BRIEF: Omit the pictures and return every entry exactly as written.

= Beginning of Section =

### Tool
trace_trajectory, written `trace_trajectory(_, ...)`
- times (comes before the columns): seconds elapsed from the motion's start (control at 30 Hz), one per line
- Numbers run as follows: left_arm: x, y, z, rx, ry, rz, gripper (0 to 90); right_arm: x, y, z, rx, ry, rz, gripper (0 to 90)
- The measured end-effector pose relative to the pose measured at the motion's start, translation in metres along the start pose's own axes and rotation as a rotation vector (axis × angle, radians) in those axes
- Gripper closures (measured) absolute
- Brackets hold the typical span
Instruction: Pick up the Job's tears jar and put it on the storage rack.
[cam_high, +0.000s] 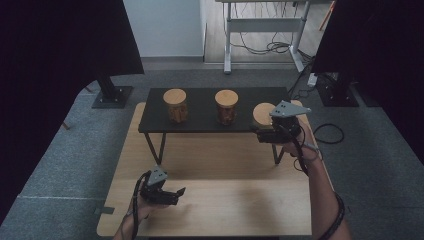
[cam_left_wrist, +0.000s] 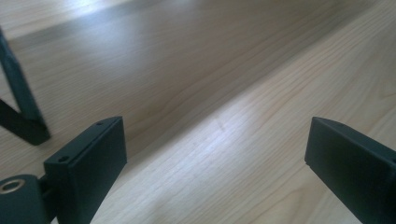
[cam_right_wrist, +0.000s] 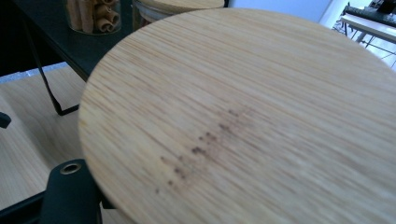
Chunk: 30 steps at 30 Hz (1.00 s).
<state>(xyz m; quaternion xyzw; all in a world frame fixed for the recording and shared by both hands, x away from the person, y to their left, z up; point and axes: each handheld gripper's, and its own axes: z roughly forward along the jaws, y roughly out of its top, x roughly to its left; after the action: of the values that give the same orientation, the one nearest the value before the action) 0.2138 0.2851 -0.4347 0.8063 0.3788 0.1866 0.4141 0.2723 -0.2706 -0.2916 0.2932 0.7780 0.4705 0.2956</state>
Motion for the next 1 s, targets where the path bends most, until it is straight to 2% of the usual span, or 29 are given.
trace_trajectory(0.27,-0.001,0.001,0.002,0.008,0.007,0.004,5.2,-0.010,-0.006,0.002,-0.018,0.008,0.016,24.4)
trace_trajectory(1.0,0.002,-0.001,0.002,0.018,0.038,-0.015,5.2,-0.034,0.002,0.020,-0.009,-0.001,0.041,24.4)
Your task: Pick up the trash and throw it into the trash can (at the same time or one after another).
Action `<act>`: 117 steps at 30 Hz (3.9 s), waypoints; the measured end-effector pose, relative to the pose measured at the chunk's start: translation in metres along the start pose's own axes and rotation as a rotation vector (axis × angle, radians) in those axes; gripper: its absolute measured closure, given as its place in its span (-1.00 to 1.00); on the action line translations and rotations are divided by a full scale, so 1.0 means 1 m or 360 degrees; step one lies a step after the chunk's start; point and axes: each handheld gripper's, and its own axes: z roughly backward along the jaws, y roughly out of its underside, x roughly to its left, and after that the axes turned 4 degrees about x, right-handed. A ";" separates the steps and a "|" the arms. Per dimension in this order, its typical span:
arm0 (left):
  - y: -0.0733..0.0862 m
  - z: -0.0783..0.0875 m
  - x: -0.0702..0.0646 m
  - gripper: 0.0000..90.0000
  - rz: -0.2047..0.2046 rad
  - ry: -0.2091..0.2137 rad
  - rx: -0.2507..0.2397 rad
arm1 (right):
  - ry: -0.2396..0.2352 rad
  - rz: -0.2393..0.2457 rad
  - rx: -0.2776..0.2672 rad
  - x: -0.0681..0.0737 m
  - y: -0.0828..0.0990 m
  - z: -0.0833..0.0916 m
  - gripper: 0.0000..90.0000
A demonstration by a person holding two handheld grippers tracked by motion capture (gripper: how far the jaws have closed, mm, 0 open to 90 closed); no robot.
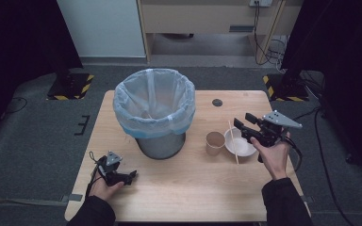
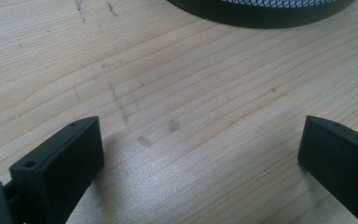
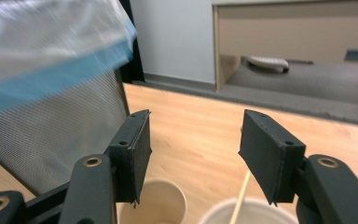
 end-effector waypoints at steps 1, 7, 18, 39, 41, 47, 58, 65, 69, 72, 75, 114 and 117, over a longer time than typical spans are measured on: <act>0.000 0.000 0.000 -1.00 0.0000 0.0000 0.0000 | 0.0009 -0.0015 0.0015 -0.002 0.006 -0.003 -0.04; 0.000 0.000 0.000 -1.00 0.0000 0.0000 0.0000 | 0.0045 -0.0034 0.0125 -0.011 0.027 -0.013 -0.02; 0.000 0.000 0.000 -1.00 0.0001 0.0001 0.0001 | 0.0133 -0.0093 0.0374 -0.023 0.063 -0.029 0.21; 0.000 0.000 0.000 -1.00 0.0002 0.0000 0.0000 | 0.0184 -0.0115 0.0629 -0.027 0.088 -0.055 0.47; 0.000 0.000 0.000 -1.00 0.0002 0.0000 0.0000 | 0.0185 -0.0118 0.0632 -0.027 0.088 -0.055 0.49; 0.000 0.000 0.000 -1.00 0.0001 0.0000 0.0000 | 0.0201 -0.0129 0.0658 -0.030 0.088 -0.053 0.59; 0.000 0.000 0.000 -1.00 0.0001 0.0000 0.0000 | 0.0208 -0.0111 0.0701 -0.033 0.089 -0.051 0.83; 0.000 0.000 0.000 -1.00 0.0002 0.0000 0.0000 | 0.0213 -0.0114 0.0708 -0.034 0.087 -0.050 0.90; 0.000 0.000 0.000 -1.00 0.0002 0.0000 0.0000 | 0.0209 -0.0132 0.0683 -0.035 0.085 -0.048 0.90; 0.000 0.000 0.000 -1.00 0.0002 0.0000 0.0000 | 0.0205 -0.0146 0.0643 -0.036 0.081 -0.044 0.90; 0.000 0.000 0.000 -1.00 0.0002 0.0000 0.0000 | 0.0202 -0.0162 0.0595 -0.037 0.076 -0.041 0.90; 0.000 0.000 0.000 -1.00 0.0001 0.0000 0.0000 | 0.0043 -0.0271 -0.0115 -0.030 0.003 0.021 0.91; 0.000 0.000 0.000 -1.00 0.0001 0.0000 0.0000 | 0.0012 -0.0281 -0.0183 -0.027 -0.005 0.027 0.91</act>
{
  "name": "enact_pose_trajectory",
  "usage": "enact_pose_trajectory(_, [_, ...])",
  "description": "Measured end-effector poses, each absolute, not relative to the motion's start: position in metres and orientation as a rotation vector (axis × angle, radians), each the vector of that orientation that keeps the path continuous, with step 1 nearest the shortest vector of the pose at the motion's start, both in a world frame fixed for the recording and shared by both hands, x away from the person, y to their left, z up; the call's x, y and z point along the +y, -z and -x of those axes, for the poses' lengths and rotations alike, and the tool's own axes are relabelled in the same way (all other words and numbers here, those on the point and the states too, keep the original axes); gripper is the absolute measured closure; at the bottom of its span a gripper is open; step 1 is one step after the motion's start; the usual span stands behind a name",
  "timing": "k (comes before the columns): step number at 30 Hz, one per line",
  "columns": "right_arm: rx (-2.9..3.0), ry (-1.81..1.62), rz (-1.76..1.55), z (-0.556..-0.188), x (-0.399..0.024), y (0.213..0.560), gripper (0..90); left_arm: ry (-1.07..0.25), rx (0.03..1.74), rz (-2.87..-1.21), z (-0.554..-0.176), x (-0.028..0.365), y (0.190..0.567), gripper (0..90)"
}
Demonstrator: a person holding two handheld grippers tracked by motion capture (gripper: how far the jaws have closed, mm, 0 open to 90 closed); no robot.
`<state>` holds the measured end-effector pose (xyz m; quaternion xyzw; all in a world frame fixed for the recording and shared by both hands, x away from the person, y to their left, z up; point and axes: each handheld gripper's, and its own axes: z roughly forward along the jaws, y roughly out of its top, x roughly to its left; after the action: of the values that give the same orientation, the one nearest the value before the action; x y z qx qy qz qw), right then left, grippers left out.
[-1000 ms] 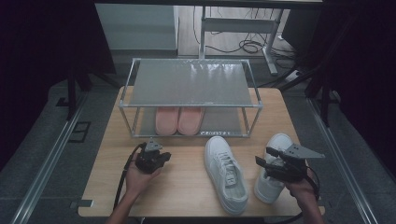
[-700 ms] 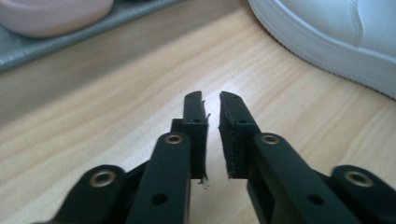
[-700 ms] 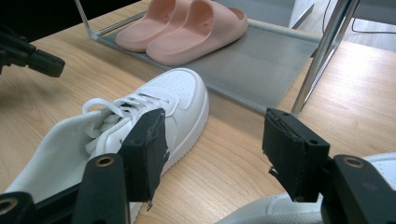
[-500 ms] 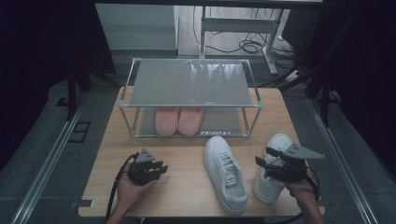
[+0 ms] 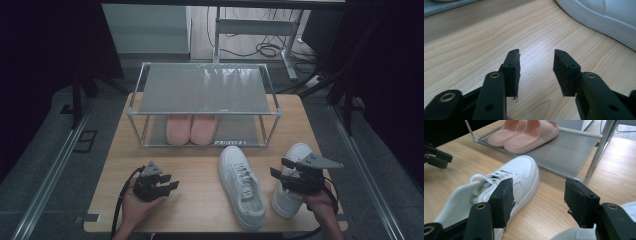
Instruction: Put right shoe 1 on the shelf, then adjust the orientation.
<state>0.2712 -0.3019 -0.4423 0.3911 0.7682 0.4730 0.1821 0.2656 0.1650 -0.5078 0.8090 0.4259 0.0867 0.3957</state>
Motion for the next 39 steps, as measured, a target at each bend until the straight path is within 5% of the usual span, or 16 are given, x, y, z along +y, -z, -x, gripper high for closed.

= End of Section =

TASK ANSWER:
### Tool
trace_trajectory, written `trace_trajectory(_, ...)`
- times (comes before the columns): seconds elapsed from the motion's start (control at 30 Hz), one per line
- Numbers run as follows: left_arm: x, y, z, rx, ry, rz, gripper (0 to 90); right_arm: x, y, z, rx, ry, rz, gripper (0 to 90)
- The measured end-effector pose relative to the pose measured at the motion's start, translation in metres along the start pose's own axes and rotation as a rotation vector (axis × angle, radians) in those axes
- Gripper closures (measured) absolute
- Brackets hold the typical span
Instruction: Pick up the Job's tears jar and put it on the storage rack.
[cam_high, +0.000s] 
[cam_left_wrist, +0.000s] 
[cam_right_wrist, +0.000s] 
Chunk: 30 steps at 30 Hz (1.00 s).
<state>(xyz m; quaternion xyzw; all in a world frame fixed for the recording and shared by both hands, x away from the person, y to their left, z up; point and axes: each handheld gripper's, and its own axes: z roughly forward along the jaws, y roughly out of its top, x roughly to its left; after the action: of the values that give the same orientation, the one nearest the value before the action) 0.2138 0.2851 -0.4347 0.8063 0.3788 0.1866 0.4141 0.2723 -0.2706 -0.2916 0.2932 0.7780 0.4705 0.2956</state>
Motion for the next 1 s, targets where the path bends most, until it is straight to 2% of the usual span, or 29 are given.
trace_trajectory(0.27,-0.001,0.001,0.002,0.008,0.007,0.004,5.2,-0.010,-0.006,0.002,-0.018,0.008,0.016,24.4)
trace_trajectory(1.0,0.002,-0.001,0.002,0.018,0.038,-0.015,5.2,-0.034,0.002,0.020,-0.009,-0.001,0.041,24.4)
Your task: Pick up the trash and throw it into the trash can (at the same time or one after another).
Action `<act>`: 117 steps at 30 Hz (3.9 s), waypoints; the measured end-effector pose, relative to the pose measured at the chunk's start: translation in metres along the start pose's own axes and rotation as a rotation vector (axis × angle, radians) in those axes; gripper: its absolute measured closure, given as its place in its span (-1.00 to 1.00); on the action line translations and rotations are divided by a full scale, so 1.0 means 1 m or 360 degrees; step one lies a step after the chunk's start; point and axes: each handheld gripper's, and its own axes: z roughly backward along the jaws, y roughly out of its underside, x roughly to its left, and after that the axes turned 4 degrees about x, right-handed. A ";" separates the steps and a "|" the arms. Per dimension in this order, its typical span:
arm0 (left):
  - y: -0.0733..0.0862 m
  - z: -0.0783..0.0875 m
  - x: -0.0702..0.0646 m
  - gripper: 0.0000..90.0000
  - rz: -0.2047..0.2046 rad
  - ry: -0.2091..0.2137 rad
  - rx: -0.2507..0.2397 rad
arm1 (right):
  - ry: -0.2396..0.2352 rad
  - rz: -0.2393..0.2457 rad
  - rx: -0.2776..0.2672 rad
  - x: -0.0681..0.0737 m
  - y: -0.0828..0.0990 m
  - z: -0.0833..0.0916 m
  - gripper: 0.0000..90.0000
A demonstration by a person holding two handheld grippers tracked by motion capture (gripper: how far the jaws have closed, mm, 0 open to 90 closed); no robot.
 end-effector waypoints at steps 1, 7, 18, 39, 41, 47, 58, 65, 69, 72, 75, 114 and 117, over a longer time than typical spans are measured on: <act>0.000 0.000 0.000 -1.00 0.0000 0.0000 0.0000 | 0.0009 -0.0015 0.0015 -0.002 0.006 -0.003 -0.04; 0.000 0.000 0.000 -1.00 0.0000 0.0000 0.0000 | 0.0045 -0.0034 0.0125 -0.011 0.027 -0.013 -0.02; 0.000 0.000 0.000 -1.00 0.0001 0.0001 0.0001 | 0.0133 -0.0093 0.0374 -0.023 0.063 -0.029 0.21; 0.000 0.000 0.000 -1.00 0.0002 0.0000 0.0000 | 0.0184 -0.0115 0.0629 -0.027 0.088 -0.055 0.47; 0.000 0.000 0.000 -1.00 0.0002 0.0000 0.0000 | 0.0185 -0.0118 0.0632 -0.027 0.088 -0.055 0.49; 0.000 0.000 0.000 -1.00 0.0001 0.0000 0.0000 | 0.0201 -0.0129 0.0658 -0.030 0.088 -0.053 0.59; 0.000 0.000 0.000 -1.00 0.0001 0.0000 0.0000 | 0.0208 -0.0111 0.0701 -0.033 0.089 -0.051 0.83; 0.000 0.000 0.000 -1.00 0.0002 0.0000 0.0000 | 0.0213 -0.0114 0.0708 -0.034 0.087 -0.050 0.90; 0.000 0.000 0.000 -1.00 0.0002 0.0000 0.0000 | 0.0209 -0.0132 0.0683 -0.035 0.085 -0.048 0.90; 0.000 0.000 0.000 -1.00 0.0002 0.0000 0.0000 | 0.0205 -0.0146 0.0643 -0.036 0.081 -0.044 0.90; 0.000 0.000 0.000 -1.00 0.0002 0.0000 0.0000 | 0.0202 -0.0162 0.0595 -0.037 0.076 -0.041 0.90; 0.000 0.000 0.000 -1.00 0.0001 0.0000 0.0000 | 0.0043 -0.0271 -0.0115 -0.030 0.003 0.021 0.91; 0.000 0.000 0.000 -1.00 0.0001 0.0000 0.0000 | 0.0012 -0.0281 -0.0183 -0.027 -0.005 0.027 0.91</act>
{
  "name": "enact_pose_trajectory",
  "usage": "enact_pose_trajectory(_, [_, ...])",
  "description": "Measured end-effector poses, each absolute, not relative to the motion's start: position in metres and orientation as a rotation vector (axis × angle, radians), each the vector of that orientation that keeps the path continuous, with step 1 nearest the shortest vector of the pose at the motion's start, both in a world frame fixed for the recording and shared by both hands, x away from the person, y to their left, z up; the call's x, y and z point along the +y, -z and -x of those axes, for the poses' lengths and rotations alike, and the tool's own axes are relabelled in the same way (all other words and numbers here, those on the point and the states too, keep the original axes); gripper is the absolute measured closure; at the bottom of its span a gripper is open; step 1 is one step after the motion's start; the usual span stands behind a name",
  "timing": "k (comes before the columns): step number at 30 Hz, one per line",
  "columns": "right_arm: rx (-2.9..3.0), ry (-1.81..1.62), rz (-1.76..1.55), z (-0.556..-0.188), x (-0.399..0.024), y (0.213..0.560), gripper (0..90); left_arm: ry (-1.07..0.25), rx (0.03..1.74), rz (-2.87..-1.21), z (-0.554..-0.176), x (-0.028..0.365), y (0.190..0.567), gripper (0..90)"
}
Demonstrator: a person holding two handheld grippers tracked by motion capture (gripper: how far the jaws have closed, mm, 0 open to 90 closed); no robot.
`<state>` holds the measured end-effector pose (xyz m; quaternion xyzw; all in a world frame fixed for the recording and shared by both hands, x away from the person, y to their left, z up; point and axes: each handheld gripper's, and its own axes: z roughly forward along the jaws, y roughly out of its top, x roughly to its left; after the action: of the values that give the same orientation, the one nearest the value before the action; x y z qx qy qz qw), right then left, grippers left out.
[-1000 ms] 
[-700 ms] 
[-700 ms] 
[-500 ms] 
[+0 ms] 
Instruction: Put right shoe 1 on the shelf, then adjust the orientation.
<state>0.2712 -0.3019 -0.4423 0.3911 0.7682 0.4730 0.1821 0.2656 0.1650 -0.5078 0.8090 0.4259 0.0867 0.3957</state>
Motion for the next 39 steps, as measured, a target at each bend until the straight path is within 5% of the usual span, or 16 are given, x, y, z along +y, -z, -x, gripper high for closed.

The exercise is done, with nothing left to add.